## ACTIVITY
Please copy each line of the data that includes the string "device".

## DATA EXCERPTS
= Beginning of Section =

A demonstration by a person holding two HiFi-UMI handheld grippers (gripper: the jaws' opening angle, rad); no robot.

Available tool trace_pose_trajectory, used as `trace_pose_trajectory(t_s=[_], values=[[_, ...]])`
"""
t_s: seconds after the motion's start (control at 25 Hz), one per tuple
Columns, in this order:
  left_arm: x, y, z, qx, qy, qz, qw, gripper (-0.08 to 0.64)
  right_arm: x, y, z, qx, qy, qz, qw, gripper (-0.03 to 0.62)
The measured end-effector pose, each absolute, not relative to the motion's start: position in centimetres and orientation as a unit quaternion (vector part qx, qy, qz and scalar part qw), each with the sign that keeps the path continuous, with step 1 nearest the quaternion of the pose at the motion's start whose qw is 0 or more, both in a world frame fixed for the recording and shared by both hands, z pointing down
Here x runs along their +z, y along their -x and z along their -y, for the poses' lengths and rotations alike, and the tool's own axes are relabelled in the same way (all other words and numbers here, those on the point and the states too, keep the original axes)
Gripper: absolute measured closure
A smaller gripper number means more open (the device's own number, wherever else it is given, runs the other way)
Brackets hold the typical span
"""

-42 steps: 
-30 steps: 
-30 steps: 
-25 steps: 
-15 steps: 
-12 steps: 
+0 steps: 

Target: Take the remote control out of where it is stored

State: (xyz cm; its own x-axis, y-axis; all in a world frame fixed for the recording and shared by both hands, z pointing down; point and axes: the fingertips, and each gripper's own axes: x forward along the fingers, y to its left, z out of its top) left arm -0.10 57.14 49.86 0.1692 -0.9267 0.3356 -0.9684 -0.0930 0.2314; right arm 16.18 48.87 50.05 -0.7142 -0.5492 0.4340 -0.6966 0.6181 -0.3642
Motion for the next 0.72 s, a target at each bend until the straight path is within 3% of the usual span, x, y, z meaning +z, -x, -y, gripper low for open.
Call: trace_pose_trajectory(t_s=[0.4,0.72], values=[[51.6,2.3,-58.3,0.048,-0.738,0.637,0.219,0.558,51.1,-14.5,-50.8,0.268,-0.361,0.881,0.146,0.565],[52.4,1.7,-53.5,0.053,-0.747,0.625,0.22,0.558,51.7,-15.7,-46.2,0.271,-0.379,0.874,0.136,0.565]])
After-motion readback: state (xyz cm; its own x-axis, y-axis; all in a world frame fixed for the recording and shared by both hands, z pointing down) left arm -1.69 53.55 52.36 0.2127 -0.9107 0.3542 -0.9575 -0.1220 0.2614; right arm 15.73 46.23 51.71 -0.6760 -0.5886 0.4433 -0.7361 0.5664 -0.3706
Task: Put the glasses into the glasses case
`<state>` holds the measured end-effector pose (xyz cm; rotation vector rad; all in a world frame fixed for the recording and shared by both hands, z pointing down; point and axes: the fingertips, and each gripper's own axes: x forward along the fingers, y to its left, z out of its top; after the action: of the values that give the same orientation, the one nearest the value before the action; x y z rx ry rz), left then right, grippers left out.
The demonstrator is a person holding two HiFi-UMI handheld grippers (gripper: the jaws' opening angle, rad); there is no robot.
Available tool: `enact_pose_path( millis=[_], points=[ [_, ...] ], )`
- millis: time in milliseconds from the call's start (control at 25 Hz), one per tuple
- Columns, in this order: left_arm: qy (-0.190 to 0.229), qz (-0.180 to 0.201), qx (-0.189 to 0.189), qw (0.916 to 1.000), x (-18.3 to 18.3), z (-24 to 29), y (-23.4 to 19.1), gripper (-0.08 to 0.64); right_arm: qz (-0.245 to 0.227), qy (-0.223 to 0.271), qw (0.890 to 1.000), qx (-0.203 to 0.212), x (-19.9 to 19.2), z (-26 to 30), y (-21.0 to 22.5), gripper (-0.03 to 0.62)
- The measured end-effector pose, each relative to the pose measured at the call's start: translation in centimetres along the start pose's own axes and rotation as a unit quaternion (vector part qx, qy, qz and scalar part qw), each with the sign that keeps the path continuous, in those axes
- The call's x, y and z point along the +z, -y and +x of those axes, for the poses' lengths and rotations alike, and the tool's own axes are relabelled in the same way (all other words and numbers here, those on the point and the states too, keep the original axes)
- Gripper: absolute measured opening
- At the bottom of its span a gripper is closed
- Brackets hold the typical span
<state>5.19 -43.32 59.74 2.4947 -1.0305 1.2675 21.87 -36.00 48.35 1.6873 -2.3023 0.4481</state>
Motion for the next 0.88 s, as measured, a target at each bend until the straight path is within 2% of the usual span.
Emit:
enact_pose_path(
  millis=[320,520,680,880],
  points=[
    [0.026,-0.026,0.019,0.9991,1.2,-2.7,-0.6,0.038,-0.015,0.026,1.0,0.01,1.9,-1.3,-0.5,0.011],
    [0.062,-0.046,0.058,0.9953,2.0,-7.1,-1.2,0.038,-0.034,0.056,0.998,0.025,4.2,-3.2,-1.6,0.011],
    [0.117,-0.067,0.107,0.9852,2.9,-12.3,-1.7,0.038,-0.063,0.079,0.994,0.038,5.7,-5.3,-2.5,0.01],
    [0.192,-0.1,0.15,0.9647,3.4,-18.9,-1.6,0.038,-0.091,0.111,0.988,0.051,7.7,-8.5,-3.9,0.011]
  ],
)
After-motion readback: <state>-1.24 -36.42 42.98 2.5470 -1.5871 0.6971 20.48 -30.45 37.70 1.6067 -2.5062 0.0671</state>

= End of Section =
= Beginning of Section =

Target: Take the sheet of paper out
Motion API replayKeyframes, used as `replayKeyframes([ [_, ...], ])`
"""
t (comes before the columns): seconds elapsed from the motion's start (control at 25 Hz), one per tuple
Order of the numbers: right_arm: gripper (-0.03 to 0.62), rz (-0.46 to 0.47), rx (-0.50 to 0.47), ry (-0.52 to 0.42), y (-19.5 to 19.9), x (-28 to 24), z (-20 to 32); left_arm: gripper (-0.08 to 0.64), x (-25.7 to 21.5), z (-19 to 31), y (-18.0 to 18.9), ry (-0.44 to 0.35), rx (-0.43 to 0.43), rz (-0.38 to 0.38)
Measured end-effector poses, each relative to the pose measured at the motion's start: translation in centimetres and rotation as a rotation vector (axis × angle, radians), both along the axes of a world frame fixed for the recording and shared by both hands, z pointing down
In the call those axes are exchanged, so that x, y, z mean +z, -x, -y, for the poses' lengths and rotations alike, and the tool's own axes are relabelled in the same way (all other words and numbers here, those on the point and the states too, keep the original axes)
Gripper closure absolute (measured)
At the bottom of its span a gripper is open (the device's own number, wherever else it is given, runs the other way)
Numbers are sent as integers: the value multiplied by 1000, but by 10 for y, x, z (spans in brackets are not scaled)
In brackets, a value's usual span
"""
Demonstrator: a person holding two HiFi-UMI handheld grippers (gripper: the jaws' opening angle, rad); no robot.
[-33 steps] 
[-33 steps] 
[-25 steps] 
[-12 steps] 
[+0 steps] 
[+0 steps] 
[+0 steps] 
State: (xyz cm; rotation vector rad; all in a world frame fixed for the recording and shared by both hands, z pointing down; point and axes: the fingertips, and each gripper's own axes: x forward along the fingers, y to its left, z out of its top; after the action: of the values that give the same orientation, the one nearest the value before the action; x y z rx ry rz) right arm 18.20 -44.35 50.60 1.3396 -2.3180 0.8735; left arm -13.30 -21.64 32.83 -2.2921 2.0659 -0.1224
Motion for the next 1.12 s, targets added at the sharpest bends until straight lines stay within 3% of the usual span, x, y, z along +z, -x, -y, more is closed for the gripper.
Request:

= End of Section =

## EXERCISE OUTPUT
A smaller gripper number means more open (the device's own number, wherever else it is given, runs the other way)
At the bottom of its span a gripper is open (the device's own number, wherever else it is given, runs the other way)

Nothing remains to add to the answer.